Questo non esclude che una nuova serie di plaintiff possa presentare pretese simili sotto circostanze differenti, che potrebbe permettere alla Corte di esprimersi ancora una volta, forse addirittura sul merito del problema.

Gli esperti legali hanno detto mercoledì che la decisione della Corte Suprema è una risposta sensata a una domanda difficile.

“La decisione della Corte Suprema sul disinformazione digitale è una risposta sensata a una domanda difficile”, ha detto James Grimmelmann, professore di diritto digitale e informativo all'Università di Cornell. “Riconosce che le piattaforme sono libere di stabilire le loro politiche di moderazione contro i post dannosi e ingannevoli. Proteggele dalla coercizione governativa delle loro decisioni di moderazione, ma permette loro di ascoltare le opinioni del governo”.

Cosa significa per le elezioni del 2024?

È in mano all'amministrazione Biden se riprendere pienamente le comunicazioni di informazione di sicurezza che aveva momentaneamente sospese durante la controversia giudiziaria.

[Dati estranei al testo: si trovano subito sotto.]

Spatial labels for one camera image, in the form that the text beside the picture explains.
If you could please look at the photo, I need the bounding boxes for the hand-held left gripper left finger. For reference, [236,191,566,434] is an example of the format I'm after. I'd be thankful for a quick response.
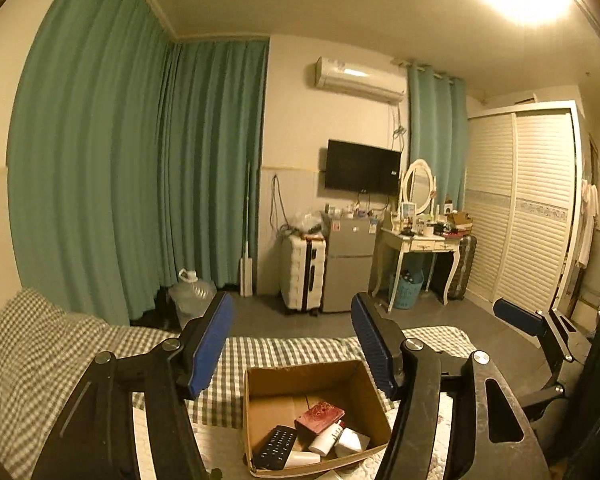
[30,291,235,480]

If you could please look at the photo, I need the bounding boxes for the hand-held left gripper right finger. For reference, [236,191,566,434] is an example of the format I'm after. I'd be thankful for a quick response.
[351,292,551,480]

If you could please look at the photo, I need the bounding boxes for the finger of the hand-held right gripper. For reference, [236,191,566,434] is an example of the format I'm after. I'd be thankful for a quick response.
[517,380,581,423]
[494,297,593,367]

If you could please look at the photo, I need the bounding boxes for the brown cardboard box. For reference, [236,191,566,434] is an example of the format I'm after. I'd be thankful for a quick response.
[243,360,393,477]

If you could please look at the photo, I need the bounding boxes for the red patterned box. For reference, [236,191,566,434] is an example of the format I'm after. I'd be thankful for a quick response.
[294,400,346,436]

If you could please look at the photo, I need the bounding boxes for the white charger plug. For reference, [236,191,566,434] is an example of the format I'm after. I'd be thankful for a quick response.
[335,427,372,458]

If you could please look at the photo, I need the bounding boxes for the white lotion bottle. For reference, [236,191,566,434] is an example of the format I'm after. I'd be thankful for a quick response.
[307,422,348,457]

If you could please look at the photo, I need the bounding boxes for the black remote control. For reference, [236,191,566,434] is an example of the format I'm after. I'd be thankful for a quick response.
[251,425,298,471]

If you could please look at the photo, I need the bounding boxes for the clear water jug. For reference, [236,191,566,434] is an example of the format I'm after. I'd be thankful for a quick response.
[169,268,218,328]

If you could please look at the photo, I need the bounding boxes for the blue plastic basket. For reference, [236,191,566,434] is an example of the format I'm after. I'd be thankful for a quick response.
[390,269,425,309]

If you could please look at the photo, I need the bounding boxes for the dark suitcase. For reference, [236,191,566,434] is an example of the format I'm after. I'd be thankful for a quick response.
[445,232,478,301]

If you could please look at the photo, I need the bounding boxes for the silver small fridge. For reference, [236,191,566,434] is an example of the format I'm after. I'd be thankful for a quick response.
[322,212,378,314]

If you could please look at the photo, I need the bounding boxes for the white ribbed suitcase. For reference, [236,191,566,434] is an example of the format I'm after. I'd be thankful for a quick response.
[280,232,327,317]

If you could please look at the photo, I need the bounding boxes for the white dressing table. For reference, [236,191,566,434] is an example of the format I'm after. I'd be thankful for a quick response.
[371,220,463,313]

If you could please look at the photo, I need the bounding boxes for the white hanging garment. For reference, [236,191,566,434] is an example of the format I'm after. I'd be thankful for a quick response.
[577,180,600,268]

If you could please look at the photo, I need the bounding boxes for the white louvred wardrobe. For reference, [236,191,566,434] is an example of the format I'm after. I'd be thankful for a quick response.
[465,101,588,321]

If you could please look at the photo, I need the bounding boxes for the clear plastic bag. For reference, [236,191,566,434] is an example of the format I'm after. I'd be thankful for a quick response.
[290,210,326,236]

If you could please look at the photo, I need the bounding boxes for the oval white vanity mirror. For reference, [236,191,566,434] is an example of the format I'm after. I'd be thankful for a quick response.
[401,159,438,216]

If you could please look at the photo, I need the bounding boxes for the narrow green curtain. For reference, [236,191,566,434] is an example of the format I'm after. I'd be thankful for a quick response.
[406,65,468,221]

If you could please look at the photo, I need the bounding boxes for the wide green curtain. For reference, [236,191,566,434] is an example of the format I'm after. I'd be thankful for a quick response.
[7,0,271,326]

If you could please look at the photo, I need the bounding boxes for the white air conditioner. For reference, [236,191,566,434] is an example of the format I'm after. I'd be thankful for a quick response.
[314,56,406,106]

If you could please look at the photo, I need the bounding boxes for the hanging black cables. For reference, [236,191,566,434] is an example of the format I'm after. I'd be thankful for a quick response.
[270,172,291,238]

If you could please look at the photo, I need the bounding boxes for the black wall television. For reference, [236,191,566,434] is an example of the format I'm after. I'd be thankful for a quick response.
[324,139,402,196]

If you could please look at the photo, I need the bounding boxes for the air conditioner cable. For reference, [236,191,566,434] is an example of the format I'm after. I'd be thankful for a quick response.
[391,104,411,153]

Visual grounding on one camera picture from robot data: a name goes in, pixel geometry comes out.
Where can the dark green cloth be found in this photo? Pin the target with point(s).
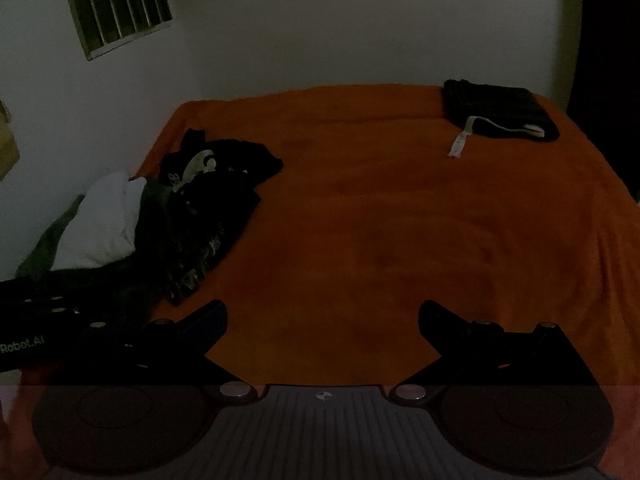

L'FBI ha ripreso il condivisione di alcune informazioni di minaccia con le piattaforme sociali più antiche questa annata, prima della decisione della Corte Suprema, secondo quanto riportato da CNN. In luce della sentenza del mercoledì, tuttavia, l'amministrazione potrebbe ripristinare molto di più della sua struttura di condivisione di informazioni.

"La decisione della Corte Suprema è la giusta, e aiuta a garantire che la amministrazione Biden possa continuare il nostro importante lavoro con le aziende tecnologiche per proteggere la sicurezza e la sicurezza della popolazione americana, dopo anni di attacchi estremi e senza fondamento repubblicani verso funzionari pubblici impegnati a tenere gli americani sicuri," ha dichiarato Karine Jean-Pierre, portavoce della Casa Bianca, in un comunicato seguendo la decisione della Corte.

Nonostante la natura ristretta della sentenza, alcuni esperti legali hanno dichiarato che è una vittoria significativa per coloro che si impegnano a garantire che le elezioni del 2024 non vengano disturbate da false dichiarazioni.

"C'è un momento in cui il nostro governo dovrebbe essere permesso, addirittura incoraggiato, a contattare aziende private come piattaforme sociali e fornire informazioni fatte da essi stessi, soprattutto quando si tratta di interferenza estera, integrità elettorale, sicurezza nazionale e incitamento alla violenza che si verificano online e costituiscono minacce reali," ha detto Nora Benavidez, consigliere senior del gruppo di difesa dei diritti civili e dell'avvocatura del consumatore Free Press.

"Siamo sempre prudenti nei tentativi di intromissioni governative nella parola privata," Benavidez ha aggiunto. "Ma le sforze dell'amministrazione Biden per combattere la disinformazione non costituiscono censura; invece, sono sforzi per rendere le piattaforme consapevoli dei potenziali danni pubblici che possono derivare dallo spargimento non controllato di falsità attraverso le loro reti."

  1. La decisione della Corte Suprema nel caso Murthy v. Missouri consente agli organismi come la FBI e il Dipartimento di Sicurezza Nazionale di continuare a contattare le aziende social media riguardo a post che vedono come disinformazione e falsa, inclusi falsi riguardo alla Covid-19, false accuse riguardo alla frode elettorale o altre dichiarazioni che possono violare le politiche delle piattaforme, poichè questa comunicazione non costituisce coercizione costituzionale.
  2. Il dialogo continuo tra il governo statunitense e le aziende social è radicato nella storia, risalendo all'elezione del 2016 e ai tentativi di Russia di interferire nella politica statunitense. Questa comunicazione è stata cruciale nell'identificare e rispondere a conti falsi, attori malevoli stranieri e casi di disinformazione digitale, offrendo a tutte le parti coinvolte una situazione di consapevolezza importante su un paesaggio di disinformazione in evoluzione.